Find every line containing the string "names" in the data below, and report how many there are, with no other words.

Data extracted from a collection
┄┄┄┄┄┄
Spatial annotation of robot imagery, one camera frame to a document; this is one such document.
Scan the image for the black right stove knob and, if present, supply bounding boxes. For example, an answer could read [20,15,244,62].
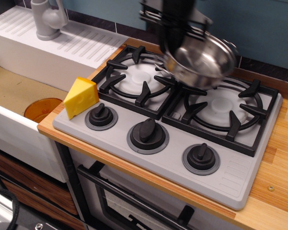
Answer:
[182,143,220,176]

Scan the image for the black burner grate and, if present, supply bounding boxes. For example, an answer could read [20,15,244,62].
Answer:
[162,77,283,157]
[93,46,179,120]

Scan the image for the yellow toy cheese wedge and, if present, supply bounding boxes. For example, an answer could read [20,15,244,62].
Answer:
[63,77,99,120]

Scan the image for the black middle stove knob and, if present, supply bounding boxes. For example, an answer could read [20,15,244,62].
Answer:
[127,118,169,155]

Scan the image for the black left stove knob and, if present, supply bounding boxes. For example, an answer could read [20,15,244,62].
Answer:
[85,103,118,131]

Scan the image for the wooden drawer fronts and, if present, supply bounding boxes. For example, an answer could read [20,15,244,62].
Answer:
[0,150,85,230]

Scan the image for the oven door with black handle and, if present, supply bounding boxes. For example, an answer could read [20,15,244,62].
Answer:
[77,161,233,230]

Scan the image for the black braided cable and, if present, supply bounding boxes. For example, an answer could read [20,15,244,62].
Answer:
[0,189,21,230]

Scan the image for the black stove knob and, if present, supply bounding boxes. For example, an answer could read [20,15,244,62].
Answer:
[127,118,169,155]
[182,143,220,176]
[85,103,118,131]

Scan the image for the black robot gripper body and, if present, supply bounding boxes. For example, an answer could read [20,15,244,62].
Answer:
[140,0,213,40]

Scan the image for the white toy sink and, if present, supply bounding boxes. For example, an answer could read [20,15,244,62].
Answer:
[0,6,127,183]

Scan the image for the black left burner grate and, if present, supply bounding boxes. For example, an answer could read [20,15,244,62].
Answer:
[93,46,179,120]

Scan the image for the grey toy stove top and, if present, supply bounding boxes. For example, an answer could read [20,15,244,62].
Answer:
[53,46,283,210]

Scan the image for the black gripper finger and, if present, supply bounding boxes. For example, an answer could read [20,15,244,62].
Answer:
[169,25,190,54]
[157,24,171,53]

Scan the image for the black right burner grate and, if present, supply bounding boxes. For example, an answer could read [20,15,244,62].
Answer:
[162,77,283,157]

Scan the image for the stainless steel pot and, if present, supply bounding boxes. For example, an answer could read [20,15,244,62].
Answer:
[158,34,237,89]

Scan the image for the grey toy faucet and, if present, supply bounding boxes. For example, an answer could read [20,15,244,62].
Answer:
[31,0,68,41]

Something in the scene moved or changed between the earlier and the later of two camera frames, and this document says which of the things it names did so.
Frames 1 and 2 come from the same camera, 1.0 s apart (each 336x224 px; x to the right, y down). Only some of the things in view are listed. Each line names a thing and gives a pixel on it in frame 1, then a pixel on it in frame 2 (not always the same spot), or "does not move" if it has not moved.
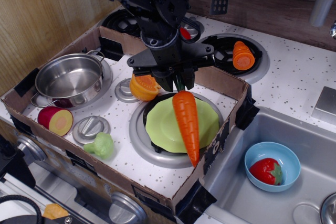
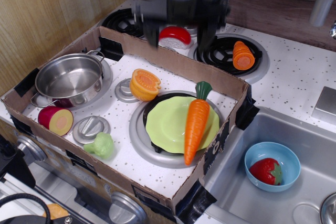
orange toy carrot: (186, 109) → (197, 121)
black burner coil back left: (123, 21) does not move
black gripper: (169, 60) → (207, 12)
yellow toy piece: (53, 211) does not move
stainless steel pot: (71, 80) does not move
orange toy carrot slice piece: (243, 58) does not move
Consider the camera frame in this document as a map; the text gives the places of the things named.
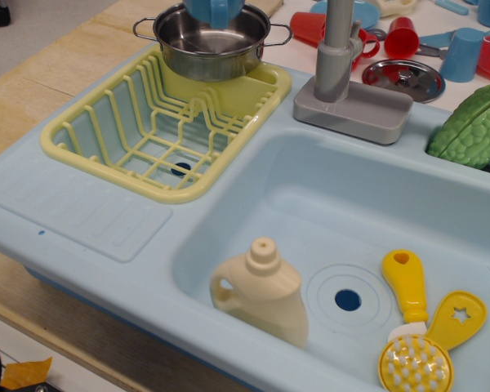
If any light blue toy sink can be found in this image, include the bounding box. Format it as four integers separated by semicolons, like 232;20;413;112
0;71;490;391

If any grey toy faucet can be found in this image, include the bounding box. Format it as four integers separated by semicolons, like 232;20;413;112
292;1;413;145

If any red mug behind faucet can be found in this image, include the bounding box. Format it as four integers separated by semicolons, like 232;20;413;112
320;26;381;73

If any red cup lying left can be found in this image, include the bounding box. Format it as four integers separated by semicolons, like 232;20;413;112
290;12;326;47

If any steel pot lid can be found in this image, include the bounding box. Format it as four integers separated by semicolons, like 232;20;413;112
362;60;445;104

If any steel pot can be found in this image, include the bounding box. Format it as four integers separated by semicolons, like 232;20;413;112
132;2;272;82

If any cream toy detergent bottle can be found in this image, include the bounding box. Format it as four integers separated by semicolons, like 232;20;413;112
209;237;310;348

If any orange tape piece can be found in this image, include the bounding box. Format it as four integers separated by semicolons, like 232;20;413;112
0;357;52;390

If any black caster wheel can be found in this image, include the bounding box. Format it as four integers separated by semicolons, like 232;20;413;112
0;0;11;27

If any red cup lying centre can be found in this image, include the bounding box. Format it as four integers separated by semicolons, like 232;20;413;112
384;16;420;59

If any yellow dish brush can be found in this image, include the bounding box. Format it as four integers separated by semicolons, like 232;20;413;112
381;249;429;341

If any green bumpy toy vegetable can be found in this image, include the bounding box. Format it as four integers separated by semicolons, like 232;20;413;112
426;85;490;169

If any yellow star scrubber brush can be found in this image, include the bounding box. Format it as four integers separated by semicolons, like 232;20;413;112
378;291;487;391

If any blue plate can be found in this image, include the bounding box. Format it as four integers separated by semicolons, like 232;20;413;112
310;0;381;29

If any blue plastic cup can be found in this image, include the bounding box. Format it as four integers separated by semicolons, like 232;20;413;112
183;0;245;29

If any blue toy knife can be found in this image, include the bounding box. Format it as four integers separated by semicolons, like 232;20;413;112
419;30;455;48

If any blue upturned cup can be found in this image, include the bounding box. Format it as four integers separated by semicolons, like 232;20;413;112
439;28;484;82

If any red cup lying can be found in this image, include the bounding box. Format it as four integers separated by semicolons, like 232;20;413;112
384;16;420;59
290;12;326;47

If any yellow dish rack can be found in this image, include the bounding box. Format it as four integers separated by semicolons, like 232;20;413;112
40;47;292;203

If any cream toy item top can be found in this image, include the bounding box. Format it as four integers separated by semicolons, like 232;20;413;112
373;0;418;17

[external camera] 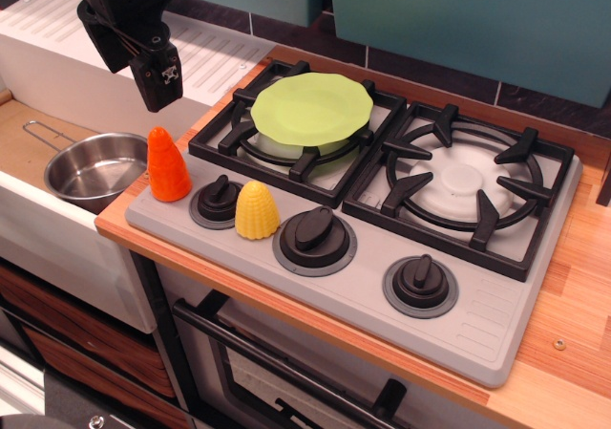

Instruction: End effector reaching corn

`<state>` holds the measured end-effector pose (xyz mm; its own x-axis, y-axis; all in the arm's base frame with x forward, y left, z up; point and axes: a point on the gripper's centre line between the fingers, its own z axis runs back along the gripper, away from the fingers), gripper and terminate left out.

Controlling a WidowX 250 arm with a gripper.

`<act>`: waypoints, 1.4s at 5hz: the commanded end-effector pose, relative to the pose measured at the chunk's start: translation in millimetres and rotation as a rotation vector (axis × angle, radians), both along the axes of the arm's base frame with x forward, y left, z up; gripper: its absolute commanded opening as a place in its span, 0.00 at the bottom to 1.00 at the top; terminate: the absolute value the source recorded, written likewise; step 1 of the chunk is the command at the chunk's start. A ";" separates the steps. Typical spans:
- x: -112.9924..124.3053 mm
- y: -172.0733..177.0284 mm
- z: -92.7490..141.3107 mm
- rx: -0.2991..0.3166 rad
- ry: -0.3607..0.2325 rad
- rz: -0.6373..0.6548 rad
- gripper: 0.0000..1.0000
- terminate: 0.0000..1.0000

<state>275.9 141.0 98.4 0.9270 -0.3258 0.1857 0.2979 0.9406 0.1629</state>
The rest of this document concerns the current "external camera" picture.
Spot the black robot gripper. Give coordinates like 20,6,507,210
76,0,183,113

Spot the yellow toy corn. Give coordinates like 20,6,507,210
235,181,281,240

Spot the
┄┄┄┄┄┄
■ **RESULT BELOW**
2